POSKOTA.CO.ID - Kabar mengejutkan datang dari dunia keamanan siber Indonesia ketika sosok misterius di balik nama samaran Bjorka akhirnya berhasil ditangkap aparat kepolisian.
Sejak tahun 2020, nama ini identik dengan berbagai kebocoran data sensitif yang menghebohkan publik. Penangkapan tersebut menutup teka-teki panjang yang selama ini membayangi dunia maya Indonesia, sekaligus menjadi titik balik penting dalam upaya negara memperkuat keamanan siber.
Siapa Bjorka Sebenarnya?
Selama bertahun-tahun, Bjorka dipandang sebagai figur misterius di jagat maya. Aktivitasnya di forum-forum gelap seperti dark web menimbulkan kepanikan, terutama setelah serangkaian peretasan menimpa sejumlah lembaga publik dan swasta di Indonesia.
Baca Juga: Khawatir Kerusakan Ekosistem, Menteri LH Dorong Sungai Ciliwung-Cipinang Dijaga
Namun pada awal Oktober 2025, identitas aslinya terkuak. Tersangka berinisial WFT, seorang pemuda berusia 22 tahun asal Minahasa, Sulawesi Utara.
Fakta yang mencengangkan, WFT ternyata tidak memiliki latar belakang di bidang teknologi informasi. Hal ini sekaligus mematahkan asumsi banyak pihak bahwa sosok Bjorka adalah hacker profesional dengan pendidikan khusus.
Kronologi Penangkapan
Direktorat Reserse Siber Polda Metro Jaya menetapkan WFT sebagai tersangka pada Kamis, 2 Oktober 2025. Proses investigasi dimulai dari laporan salah satu bank swasta pada Februari 2025.

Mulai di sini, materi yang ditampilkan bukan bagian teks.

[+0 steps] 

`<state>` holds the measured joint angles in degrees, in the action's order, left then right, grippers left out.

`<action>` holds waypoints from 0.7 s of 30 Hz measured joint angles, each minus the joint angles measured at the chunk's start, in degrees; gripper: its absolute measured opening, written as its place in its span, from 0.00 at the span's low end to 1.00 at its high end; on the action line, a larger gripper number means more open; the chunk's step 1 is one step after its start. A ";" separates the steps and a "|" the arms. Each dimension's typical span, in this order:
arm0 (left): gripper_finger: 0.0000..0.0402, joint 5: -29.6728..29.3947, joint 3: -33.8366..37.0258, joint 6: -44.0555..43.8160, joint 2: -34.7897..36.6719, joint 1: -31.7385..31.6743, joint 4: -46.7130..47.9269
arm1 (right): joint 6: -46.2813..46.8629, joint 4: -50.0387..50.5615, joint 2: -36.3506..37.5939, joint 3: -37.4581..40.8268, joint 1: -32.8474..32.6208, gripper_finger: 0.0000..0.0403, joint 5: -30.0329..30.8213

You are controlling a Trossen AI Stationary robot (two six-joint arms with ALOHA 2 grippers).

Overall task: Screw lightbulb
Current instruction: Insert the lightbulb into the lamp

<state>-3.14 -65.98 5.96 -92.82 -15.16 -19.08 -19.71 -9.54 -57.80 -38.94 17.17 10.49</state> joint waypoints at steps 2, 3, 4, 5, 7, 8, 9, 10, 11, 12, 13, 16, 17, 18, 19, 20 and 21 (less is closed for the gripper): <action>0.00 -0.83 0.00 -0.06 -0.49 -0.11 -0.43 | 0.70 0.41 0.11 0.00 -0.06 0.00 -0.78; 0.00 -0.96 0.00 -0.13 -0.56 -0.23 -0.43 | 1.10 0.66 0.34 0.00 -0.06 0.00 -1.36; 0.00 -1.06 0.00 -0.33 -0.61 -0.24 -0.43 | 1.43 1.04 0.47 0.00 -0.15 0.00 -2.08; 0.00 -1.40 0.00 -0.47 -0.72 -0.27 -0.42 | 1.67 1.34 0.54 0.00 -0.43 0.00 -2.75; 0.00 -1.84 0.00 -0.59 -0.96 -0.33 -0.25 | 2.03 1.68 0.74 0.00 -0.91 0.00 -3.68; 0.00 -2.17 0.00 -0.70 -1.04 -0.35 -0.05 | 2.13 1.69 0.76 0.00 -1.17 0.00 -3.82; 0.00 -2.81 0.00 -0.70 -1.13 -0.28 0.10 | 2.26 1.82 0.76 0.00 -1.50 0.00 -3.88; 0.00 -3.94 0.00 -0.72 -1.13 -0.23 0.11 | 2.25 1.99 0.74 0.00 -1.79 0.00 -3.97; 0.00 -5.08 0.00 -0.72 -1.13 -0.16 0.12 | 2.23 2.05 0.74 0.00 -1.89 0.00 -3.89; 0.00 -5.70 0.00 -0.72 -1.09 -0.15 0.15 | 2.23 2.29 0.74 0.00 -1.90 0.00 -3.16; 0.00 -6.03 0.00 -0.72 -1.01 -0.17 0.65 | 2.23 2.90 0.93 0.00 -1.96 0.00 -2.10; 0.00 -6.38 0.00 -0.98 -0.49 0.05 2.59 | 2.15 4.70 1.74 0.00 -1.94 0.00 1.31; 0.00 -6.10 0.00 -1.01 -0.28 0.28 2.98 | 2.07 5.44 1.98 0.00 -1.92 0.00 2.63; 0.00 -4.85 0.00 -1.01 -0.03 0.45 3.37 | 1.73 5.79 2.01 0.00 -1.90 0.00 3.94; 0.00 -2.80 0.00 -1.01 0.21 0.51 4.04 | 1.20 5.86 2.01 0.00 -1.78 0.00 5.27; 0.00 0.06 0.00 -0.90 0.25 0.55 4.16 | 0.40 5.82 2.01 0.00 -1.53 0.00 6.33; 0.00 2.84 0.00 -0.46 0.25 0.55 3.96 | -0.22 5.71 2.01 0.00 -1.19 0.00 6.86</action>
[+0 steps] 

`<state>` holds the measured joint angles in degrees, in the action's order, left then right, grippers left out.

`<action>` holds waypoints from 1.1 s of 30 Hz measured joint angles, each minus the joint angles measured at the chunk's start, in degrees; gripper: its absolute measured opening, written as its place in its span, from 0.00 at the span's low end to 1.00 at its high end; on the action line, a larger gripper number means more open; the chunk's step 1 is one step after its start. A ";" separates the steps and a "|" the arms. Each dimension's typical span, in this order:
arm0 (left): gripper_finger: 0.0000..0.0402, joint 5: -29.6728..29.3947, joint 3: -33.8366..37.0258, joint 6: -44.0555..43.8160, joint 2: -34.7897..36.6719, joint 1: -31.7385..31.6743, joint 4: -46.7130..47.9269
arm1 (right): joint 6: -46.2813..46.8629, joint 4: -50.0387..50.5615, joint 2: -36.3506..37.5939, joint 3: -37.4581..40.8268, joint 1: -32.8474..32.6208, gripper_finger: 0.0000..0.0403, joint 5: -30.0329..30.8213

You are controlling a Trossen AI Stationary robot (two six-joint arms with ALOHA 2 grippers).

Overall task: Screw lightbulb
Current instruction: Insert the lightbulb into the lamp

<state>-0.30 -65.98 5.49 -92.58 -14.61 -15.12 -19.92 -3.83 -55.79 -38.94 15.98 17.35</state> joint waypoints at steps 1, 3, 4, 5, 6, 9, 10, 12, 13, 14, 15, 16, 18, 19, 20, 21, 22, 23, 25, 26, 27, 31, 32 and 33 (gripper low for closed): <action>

Laporan tersebut menyinggung adanya akses ilegal terhadap data nasabah dan unggahan ancaman di media sosial X dengan akun @bjorkanesiaa.
Pihak kepolisian menelusuri jejak digital tersangka, hingga akhirnya mengungkap identitas asli di balik berbagai nama samaran yang digunakan, seperti Skywave, Shint Hunter, dan Opposite6890. Pergantian nama akun ini merupakan upaya sistematis pelaku untuk menghindari deteksi aparat.
Modus Operandi: Dark Web dan Kripto
Menurut keterangan Wakil Direktur Siber Polda Metro Jaya, AKBP Fian Yunus, WFT aktif mengeksplorasi dark web sejak tahun 2020. Dari sinilah aktivitas peretasan dilakukan, termasuk pencurian, jual-beli, hingga distribusi data ilegal.
Barang bukti yang berhasil disita memperkuat dugaan tersebut. Polisi menemukan dua unit ponsel, satu tablet, dua kartu SIM, dan sebuah flash disk yang menyimpan 28 alamat email.